The critical node assumption has not (yet) yielded better drugs for schizophrenia Based on the “critical node” assumption, a large number of potential nodes have been identified for therapeutic drug discovery.
These have been identified via the three general strategies outlined above (eg, molecular genetic, neuronal network, or signal transduction) and a large number of these candidate nodes have been a theme of research Inhibitors,research,lifescience,medical over the past decade. As we have recently summarized as part of a larger study of psychiatric drug discovery, nearly 150 investigational mostly compounds directed against many individual molecular targets (“nodes”) have been subjected to at Inhibitors,research,lifescience,medical least early-phase clinical trials (Roth
and Conn, unpublished report). Representative compounds for each node are listed in Table I. In this table, antipsychotic drugs have been classified based on molecular target (eg, “node”)/targets (“nodes”) and whether the compounds were validated with preclinical and clinical studies. Lastly, it is indicated whether the compounds were found, based on clinical trials, to be superior to a standard comparator medication (typically haloperidol). Based on the currently available data, we were unable to find any evidence to support the hypothesis that targeting Inhibitors,research,lifescience,medical any single molecular target (“node”) other than D2 dopamine receptors will yield a drug which effectively treats the core symptoms of schizophrenia.

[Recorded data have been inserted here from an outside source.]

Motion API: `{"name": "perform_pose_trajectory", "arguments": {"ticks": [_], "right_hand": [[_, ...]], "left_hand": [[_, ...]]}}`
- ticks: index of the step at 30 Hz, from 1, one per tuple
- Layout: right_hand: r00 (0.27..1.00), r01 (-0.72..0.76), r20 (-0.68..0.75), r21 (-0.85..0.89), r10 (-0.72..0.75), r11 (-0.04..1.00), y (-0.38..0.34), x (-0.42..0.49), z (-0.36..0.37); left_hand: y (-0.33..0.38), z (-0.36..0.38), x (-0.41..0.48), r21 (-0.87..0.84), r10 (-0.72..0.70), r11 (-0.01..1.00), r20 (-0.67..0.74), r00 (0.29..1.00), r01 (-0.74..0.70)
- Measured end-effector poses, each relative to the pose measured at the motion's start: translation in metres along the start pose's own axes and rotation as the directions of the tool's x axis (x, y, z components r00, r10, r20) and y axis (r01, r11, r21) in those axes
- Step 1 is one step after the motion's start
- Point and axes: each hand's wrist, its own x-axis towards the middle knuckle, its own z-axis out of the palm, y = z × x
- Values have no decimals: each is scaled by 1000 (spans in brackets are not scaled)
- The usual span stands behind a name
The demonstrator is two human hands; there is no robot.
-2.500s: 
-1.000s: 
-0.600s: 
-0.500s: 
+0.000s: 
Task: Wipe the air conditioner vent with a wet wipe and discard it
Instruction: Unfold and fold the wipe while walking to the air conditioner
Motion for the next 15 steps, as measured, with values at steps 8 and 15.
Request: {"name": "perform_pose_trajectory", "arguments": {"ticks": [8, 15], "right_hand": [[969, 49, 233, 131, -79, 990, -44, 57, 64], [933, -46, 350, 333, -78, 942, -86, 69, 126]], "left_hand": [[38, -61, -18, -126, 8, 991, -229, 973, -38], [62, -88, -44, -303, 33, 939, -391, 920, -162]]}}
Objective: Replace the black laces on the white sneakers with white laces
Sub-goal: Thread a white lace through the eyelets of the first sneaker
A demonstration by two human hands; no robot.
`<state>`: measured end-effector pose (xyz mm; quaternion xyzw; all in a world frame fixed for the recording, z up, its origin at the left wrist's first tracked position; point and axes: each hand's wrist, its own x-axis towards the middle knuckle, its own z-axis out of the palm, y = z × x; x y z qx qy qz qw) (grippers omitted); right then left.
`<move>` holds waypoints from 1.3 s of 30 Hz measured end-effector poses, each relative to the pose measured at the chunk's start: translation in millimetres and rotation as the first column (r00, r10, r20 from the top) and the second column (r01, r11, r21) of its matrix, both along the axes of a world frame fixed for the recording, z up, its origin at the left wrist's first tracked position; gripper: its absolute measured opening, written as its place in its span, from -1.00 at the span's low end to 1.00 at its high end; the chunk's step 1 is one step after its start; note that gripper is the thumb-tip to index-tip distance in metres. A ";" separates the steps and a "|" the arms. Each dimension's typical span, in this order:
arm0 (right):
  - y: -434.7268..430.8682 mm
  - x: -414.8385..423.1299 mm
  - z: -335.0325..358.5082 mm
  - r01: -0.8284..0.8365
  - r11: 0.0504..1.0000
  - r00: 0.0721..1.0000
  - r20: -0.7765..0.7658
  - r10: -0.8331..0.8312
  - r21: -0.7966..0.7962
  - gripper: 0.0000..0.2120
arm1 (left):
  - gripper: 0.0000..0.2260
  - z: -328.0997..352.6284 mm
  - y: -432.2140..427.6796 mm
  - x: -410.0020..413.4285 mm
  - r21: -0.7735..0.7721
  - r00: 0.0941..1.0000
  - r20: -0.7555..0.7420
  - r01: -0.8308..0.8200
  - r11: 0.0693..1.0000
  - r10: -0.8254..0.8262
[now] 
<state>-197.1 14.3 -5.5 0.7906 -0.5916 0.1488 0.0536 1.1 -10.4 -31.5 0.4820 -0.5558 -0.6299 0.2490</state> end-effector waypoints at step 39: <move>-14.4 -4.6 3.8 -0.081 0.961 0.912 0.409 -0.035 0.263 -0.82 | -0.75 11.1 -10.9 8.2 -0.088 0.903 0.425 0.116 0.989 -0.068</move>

Additionally, we were unable to find any support for the hypothesis that drugs targeting a single node are more effective Inhibitors,research,lifescience,medical at treating schizophrenia than drugs targeting a large number of nodes. Indeed, clozapine, which targets at least 50 nodes, remains superior to all other medications.3,5 The results obtained arc consistent with the proposal that Inhibitors,research,lifescience,medical “D2 dopamine receptors represent the critical node in schizophrenia pathogenesis.”13 It is unknown whether any single molecular target of greater promise will ever be found. There are many ways in which these findings can be interpreted, although each interpretation relies mainly on untested assertions. A typical criticism one can make of these findings is that “we have not yet found the critical Cilengitide node” and that once this key node is discovered, the pathway towards drugs with greater efficacy and fewer side effects will be clarified. The untested assumptions are (i) that such a special node associated with efficacy exists; (ii) that it can be discovered; and (iii) that, once discovered, using techniques of molecular biology, a drug can be designed to target it. An implicit assumption underlying this argument relates to the need for an enhanced understanding of the molecular pathogenesis of schizophrenia in order to discover and validate suitable molecular targets.